Your instructions: Everything in the data below is left aside except the lines from the one containing "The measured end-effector" through the one containing "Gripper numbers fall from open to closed"; repeat those exactly.
*** Data segment Section Begins ***
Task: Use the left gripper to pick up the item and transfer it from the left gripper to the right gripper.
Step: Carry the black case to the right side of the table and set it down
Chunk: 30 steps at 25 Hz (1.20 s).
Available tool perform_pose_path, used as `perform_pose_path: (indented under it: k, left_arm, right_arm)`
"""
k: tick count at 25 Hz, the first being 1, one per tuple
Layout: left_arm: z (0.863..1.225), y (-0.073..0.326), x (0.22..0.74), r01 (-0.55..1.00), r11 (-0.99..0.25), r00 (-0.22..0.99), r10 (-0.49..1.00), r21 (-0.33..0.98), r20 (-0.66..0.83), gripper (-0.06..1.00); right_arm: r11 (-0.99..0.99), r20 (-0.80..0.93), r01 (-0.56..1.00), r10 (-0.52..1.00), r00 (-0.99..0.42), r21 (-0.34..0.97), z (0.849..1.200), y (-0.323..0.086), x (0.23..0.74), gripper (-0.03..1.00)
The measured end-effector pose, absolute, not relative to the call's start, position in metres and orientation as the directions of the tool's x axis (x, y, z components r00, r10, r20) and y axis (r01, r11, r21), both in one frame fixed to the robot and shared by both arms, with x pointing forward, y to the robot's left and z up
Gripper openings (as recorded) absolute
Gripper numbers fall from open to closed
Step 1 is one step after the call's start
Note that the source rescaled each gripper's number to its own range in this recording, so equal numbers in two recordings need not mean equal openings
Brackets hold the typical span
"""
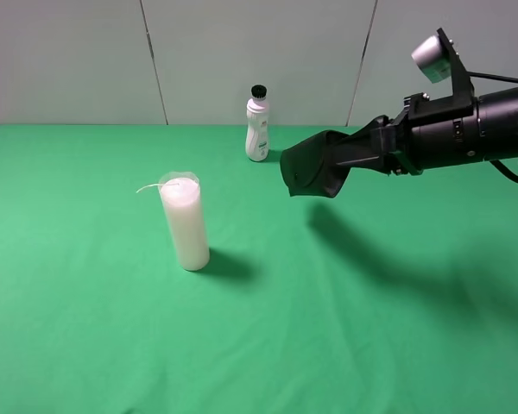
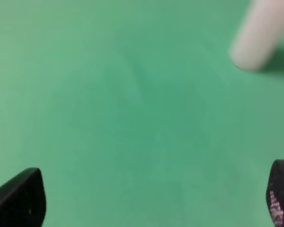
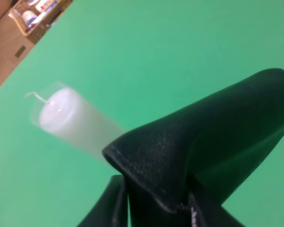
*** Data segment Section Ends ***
Expected output:
The measured end-effector pose, absolute, not relative to the call's start, position in metres and orientation as the directions of the tool's x axis (x, y, z components r00, r10, r20) and y axis (r01, r11, r21), both in one frame fixed to the robot and shared by both arms, with x pointing forward, y to the robot's left and z up
Gripper openings (as recorded) absolute
Gripper numbers fall from open to closed

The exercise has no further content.